### DESCRIPTION OF THE TASK
Which of the lines in the records below hold the string "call"? Copy every one of them.

(Excerpts from a dataset)
==============================

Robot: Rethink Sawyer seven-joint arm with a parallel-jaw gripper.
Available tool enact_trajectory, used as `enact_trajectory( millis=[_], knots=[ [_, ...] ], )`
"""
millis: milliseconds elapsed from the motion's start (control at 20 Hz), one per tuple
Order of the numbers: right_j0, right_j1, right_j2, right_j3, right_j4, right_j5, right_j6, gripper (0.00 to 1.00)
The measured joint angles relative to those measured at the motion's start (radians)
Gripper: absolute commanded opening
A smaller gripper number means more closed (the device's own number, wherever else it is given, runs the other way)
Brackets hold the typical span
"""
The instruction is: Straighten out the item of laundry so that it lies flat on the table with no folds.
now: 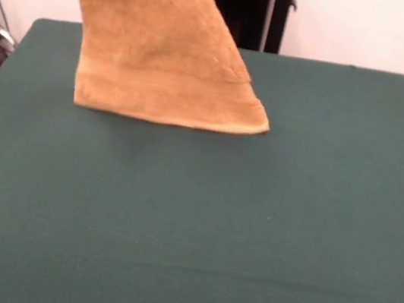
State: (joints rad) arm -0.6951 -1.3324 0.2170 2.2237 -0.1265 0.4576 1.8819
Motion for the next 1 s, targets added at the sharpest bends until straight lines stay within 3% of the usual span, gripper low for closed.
enact_trajectory(
  millis=[400,800,1000],
  knots=[
    [0.072,-0.194,-0.032,0.005,0.077,0.122,0.0,0.0],
    [0.134,-0.264,-0.068,0.005,0.08,0.128,0.0,0.0],
    [0.177,-0.232,-0.07,-0.015,0.047,0.125,0.0,0.0]
  ],
)
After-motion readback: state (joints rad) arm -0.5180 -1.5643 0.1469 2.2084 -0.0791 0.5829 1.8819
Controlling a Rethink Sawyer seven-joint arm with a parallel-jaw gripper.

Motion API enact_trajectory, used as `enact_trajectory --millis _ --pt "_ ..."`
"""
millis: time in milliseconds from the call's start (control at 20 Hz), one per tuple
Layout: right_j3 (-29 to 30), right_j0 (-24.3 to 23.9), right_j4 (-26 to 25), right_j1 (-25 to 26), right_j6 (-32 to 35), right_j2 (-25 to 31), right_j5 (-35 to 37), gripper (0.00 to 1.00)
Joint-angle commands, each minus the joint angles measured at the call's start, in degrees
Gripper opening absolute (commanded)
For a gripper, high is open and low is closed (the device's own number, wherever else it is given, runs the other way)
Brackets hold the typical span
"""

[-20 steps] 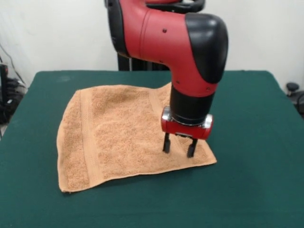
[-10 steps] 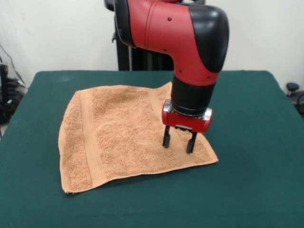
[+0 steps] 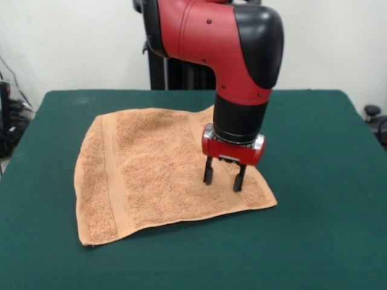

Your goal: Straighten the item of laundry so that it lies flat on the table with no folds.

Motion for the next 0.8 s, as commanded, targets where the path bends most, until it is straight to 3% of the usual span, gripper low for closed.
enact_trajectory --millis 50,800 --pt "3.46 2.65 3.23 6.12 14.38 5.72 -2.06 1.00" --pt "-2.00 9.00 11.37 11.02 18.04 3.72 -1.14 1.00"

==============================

### EXERCISE OUTPUT
millis: time in milliseconds from the call's start (control at 20 Hz), one per tuple
Joint-angle commands, each minus the joint angles measured at the call's start, in degrees

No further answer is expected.